I use the following right now to monitor changes:
Option Explicit
Dim Previous As String
Private Sub Workbook_SheetSelectionChange(ByVal Sh As Object, ByVal Target As Range)
If Target.Cells.Count > 1 Then Exit Sub
Previous = Target.Formula
End Sub
Private Sub Workbook_SheetChange(ByVal Sh As Object, ByVal Target As Range)
If Sh.Name = "Log" Then Exit Sub
Application.EnableEvents = False
On Error Resume Next
With Sheets("Log").Cells(Rows.Count, 1).End(xlUp)

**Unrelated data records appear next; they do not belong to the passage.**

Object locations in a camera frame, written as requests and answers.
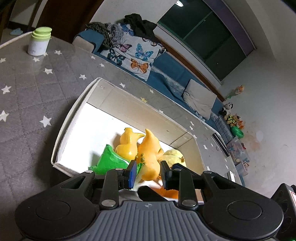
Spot orange soft packet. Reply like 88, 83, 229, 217
159, 186, 179, 199

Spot yellow submarine toy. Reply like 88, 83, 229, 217
135, 128, 164, 181

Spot green soft packet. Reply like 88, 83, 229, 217
88, 144, 143, 176

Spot orange duck toy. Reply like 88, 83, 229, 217
115, 128, 144, 161

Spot pale yellow chick toy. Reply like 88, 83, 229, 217
158, 149, 187, 168

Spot black remote control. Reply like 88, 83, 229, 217
212, 133, 230, 157

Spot grey cardboard box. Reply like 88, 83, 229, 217
51, 78, 205, 177

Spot grey pillow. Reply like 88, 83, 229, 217
183, 79, 217, 120

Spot stuffed toys pile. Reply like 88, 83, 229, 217
219, 85, 244, 138

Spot blue sofa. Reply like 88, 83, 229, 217
73, 29, 233, 143

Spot butterfly print cushion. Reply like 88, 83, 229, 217
100, 24, 166, 81

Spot grey star tablecloth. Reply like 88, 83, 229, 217
1, 34, 235, 240

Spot striped grey clothes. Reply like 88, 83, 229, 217
85, 22, 123, 50

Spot black clothes pile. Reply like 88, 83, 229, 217
123, 13, 160, 43

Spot dark window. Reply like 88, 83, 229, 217
158, 1, 254, 81

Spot white jar green lid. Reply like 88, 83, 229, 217
28, 27, 52, 57

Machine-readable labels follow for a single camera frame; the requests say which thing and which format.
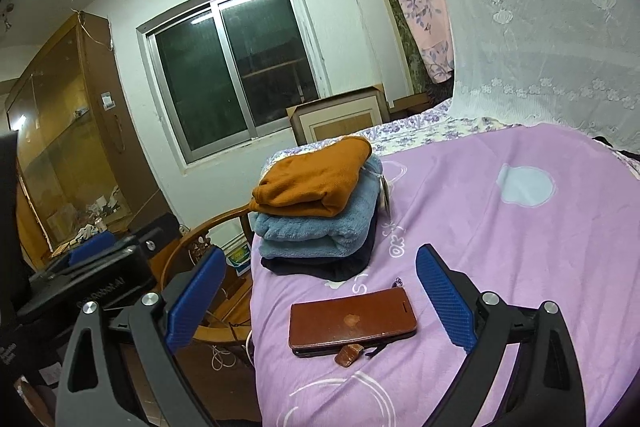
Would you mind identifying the orange knit cardigan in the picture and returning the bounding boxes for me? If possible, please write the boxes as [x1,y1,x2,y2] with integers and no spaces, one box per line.
[248,136,372,218]

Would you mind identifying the wooden glass display cabinet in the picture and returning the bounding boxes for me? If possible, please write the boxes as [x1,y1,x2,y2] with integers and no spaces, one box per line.
[6,12,169,249]

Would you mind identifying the round wooden chair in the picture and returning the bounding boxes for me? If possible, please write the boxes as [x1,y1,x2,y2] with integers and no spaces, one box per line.
[156,205,254,353]

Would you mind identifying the purple bed sheet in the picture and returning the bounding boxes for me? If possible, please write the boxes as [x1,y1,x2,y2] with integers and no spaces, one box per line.
[250,124,639,426]

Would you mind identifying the sliding glass window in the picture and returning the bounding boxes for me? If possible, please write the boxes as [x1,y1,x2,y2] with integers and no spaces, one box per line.
[137,0,331,166]

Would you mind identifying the folded light blue towel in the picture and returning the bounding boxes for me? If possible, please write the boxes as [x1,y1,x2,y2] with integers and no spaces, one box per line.
[254,155,383,260]

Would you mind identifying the folded dark navy garment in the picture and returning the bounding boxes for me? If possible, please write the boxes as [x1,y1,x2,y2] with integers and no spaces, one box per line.
[260,213,378,282]

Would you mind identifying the brown leather phone case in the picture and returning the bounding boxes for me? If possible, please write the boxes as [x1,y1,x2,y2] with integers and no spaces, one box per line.
[288,286,418,358]

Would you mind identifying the framed picture leaning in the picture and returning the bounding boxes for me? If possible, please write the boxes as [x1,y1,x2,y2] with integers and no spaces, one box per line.
[286,84,390,145]

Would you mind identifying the purple floral white quilt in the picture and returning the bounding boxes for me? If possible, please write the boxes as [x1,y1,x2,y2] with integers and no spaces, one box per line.
[260,101,516,176]

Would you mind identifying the green patterned picture panel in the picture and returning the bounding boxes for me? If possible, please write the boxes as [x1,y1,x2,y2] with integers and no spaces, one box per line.
[387,0,431,94]

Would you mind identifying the pink floral hanging cloth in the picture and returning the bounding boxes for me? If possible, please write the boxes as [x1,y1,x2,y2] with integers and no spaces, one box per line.
[398,0,454,83]

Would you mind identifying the white lace mosquito net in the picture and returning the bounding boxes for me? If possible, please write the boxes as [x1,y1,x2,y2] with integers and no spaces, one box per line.
[446,0,639,152]

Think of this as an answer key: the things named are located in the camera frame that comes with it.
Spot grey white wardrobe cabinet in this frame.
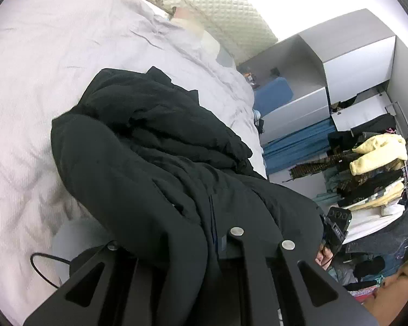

.Offset(1, 0).Value = Environ("UserName")
.Offset(1, 1) = Sh.Name
.Offset(1, 2) = Target.Address
.Offset(1, 3) = "'" & Target.Formula
.Offset(1, 4) = Previous
Previous = ""
.Offset(1, 5) = Now
End With
Application.EnableEvents = True
End Sub
The problem we run into right now is that the Log sheet updates in real time, so if more than one person has the workbook open while making changes, they get that irritating "Someone else has changed a cell you changed!" pop-up when they eventually go to save.
Is there a way to make the file update that log page before completing the save action, or move all of the updates down to compensate, or any sort of way I can compensate for the fact that of the dozen or so teams I'm managing at any given time at least a few of them are idiots?
Posts
I mean, there's really no way to avoid the problem you're describing. You can mitigate it by forcing users to make the log update immediately upon opening, but you would still have all the normal concurrency issues.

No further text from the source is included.